Inclusion is taking a student with a disability and placing them where they would be if they did not have any disability. They are supported to their level of need but they go to their neighborhood school and have the same classmates they would if they didn’t have a disability.
I think that inclusion is a best we’ve got. I do not think that full inclusion 100% of the time is the answer. But I do think that our policy toward special education should be the same as it ever was, do the best thing for the child. Given the information at the time, what is the best course of action. Like Andy mentioned, it is not up to schools to tell all parents of SPED students what to do and how to do it. We need to just stay focused on the good of the student.
Five years form now we will be living in a whole new world that requires a whole new set of skills. Imparting the ability of “learning how to learn” is the goal of all great teachers and schools.
Meta-cognition provides a better position to advocate for one’s self– demystification, “I need to sit in front, I have visual issue.” Or “I need to see a visual of notes, not just a verbal lecture” etc. It is important to know your personal challenges so you can best articulate your exceptionality.

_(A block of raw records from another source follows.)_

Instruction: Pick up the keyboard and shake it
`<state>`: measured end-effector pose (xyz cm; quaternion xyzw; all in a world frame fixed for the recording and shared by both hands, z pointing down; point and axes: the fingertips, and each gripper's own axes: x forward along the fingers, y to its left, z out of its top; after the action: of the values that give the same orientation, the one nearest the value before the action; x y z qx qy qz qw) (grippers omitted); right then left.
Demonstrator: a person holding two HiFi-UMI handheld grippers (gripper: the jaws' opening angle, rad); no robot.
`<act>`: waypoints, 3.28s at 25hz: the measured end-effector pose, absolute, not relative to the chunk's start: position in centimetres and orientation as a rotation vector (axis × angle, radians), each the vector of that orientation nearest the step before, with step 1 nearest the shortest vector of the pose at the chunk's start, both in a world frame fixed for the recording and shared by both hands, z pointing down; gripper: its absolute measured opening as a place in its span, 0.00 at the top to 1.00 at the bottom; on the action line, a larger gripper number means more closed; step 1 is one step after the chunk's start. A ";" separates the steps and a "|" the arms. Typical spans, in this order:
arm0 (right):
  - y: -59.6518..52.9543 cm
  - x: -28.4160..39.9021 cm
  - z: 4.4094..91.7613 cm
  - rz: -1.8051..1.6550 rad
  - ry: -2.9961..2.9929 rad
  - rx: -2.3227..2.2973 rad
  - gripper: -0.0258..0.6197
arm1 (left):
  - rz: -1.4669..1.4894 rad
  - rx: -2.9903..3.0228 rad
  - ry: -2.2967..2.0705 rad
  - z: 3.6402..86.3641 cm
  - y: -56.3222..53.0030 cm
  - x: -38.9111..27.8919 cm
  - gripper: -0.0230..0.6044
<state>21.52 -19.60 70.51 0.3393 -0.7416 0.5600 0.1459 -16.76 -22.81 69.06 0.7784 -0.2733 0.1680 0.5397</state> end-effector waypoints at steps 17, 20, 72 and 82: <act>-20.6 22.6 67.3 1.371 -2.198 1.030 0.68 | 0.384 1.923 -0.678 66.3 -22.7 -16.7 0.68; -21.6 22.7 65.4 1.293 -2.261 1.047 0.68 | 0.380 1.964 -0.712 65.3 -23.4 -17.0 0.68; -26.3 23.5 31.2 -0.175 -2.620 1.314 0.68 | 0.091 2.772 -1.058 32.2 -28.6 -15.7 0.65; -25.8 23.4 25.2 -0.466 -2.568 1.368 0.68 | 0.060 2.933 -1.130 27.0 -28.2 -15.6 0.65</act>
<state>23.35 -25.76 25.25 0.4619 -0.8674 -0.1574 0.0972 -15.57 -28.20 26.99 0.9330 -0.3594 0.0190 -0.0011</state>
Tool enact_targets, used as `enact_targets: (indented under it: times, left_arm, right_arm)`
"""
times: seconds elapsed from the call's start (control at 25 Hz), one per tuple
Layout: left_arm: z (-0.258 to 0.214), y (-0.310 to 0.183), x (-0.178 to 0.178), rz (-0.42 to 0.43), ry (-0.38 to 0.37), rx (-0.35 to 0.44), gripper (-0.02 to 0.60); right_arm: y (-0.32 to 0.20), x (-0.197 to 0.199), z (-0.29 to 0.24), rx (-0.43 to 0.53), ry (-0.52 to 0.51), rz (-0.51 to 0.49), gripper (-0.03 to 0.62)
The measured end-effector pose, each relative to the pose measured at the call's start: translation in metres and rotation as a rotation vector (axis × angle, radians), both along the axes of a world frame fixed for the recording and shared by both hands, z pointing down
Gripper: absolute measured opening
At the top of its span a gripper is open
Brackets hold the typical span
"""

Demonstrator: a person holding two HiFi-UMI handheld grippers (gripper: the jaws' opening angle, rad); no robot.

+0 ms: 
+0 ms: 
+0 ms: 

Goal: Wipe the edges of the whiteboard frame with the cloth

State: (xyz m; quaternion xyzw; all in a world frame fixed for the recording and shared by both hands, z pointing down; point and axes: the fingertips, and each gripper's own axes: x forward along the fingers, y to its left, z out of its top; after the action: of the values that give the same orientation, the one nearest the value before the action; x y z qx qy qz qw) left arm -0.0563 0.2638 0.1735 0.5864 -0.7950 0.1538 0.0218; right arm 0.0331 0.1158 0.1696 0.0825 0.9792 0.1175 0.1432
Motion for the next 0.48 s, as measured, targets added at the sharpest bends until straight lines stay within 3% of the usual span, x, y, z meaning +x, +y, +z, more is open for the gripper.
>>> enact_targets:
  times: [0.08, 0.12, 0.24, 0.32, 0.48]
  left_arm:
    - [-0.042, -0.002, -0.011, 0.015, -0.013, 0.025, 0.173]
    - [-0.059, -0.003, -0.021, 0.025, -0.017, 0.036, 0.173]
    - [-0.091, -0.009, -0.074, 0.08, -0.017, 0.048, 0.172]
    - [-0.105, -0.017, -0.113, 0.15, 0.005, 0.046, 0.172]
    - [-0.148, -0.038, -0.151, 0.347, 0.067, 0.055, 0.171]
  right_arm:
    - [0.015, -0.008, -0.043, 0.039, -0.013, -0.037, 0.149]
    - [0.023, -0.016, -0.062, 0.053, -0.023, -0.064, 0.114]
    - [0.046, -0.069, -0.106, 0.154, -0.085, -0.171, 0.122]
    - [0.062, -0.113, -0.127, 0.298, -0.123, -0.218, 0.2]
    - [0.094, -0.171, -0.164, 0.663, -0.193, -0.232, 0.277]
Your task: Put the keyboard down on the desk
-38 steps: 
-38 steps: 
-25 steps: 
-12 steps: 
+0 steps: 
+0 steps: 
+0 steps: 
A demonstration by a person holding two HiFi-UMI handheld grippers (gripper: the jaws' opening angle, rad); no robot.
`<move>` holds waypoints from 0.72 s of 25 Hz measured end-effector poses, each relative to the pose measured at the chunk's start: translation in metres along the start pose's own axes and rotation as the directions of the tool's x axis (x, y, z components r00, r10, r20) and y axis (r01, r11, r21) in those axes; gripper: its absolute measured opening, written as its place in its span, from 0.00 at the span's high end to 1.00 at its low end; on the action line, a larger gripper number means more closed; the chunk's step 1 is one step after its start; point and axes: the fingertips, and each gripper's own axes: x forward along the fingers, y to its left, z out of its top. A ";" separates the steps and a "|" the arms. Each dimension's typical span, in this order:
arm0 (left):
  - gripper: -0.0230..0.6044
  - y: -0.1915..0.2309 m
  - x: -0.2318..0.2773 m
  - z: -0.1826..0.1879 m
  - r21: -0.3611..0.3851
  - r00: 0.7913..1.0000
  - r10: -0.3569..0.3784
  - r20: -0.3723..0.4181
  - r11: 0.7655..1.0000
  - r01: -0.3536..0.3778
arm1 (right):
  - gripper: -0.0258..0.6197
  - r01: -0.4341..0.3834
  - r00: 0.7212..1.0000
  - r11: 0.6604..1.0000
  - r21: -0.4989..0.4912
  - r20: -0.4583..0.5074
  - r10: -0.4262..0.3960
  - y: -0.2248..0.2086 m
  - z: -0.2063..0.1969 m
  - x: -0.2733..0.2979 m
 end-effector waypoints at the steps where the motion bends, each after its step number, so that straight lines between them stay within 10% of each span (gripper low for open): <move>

Every student ought to be taught in the least restrictive environment.

English: Multiple amputee Lisa Bufano performing on her signature orange Queen Anne Table legs at All Worlds Fair 2013. Photo by Julia Wolf
Success in making academic modifications has been greater than the success in making social modifications. Success correlates with the level of collaboration. Collaboration has always happened in school among teachers but now it is embedded as part of the process by which we accommodate children with special needs. Teachers who have questions regarding a student of special education, in general, should always ask special education personnel (PT, OT, SPED teachers, resources teachers, staff, etc) about their concerns. SPED students have their own special and specific way of learning and it is our job as educators to find out what that is.
Older more established teachers have a tendency to get stuck in their ways. If a student is not responding to that form of teaching it is incumbent upon the teacher to change the way he or she teaches. In essence, that is inclusion. It is important to search for variety of answers, not one silver bullet. We must go forward without fear of failure, for failure is inevitable.
The notion that gardeners can somehow have a green thumb is a fallacy. It is not a gardener’s green thumb that leads to a bountiful harvest, but rather his hard and measured work in the garden that yields the fruits of a gardener’s labor.
Quite frankly, who knows what goes on in the life of the mind? It’s like Aldous Huxley wrote, “There are things known and things unknown, and in between are the doors of perception.”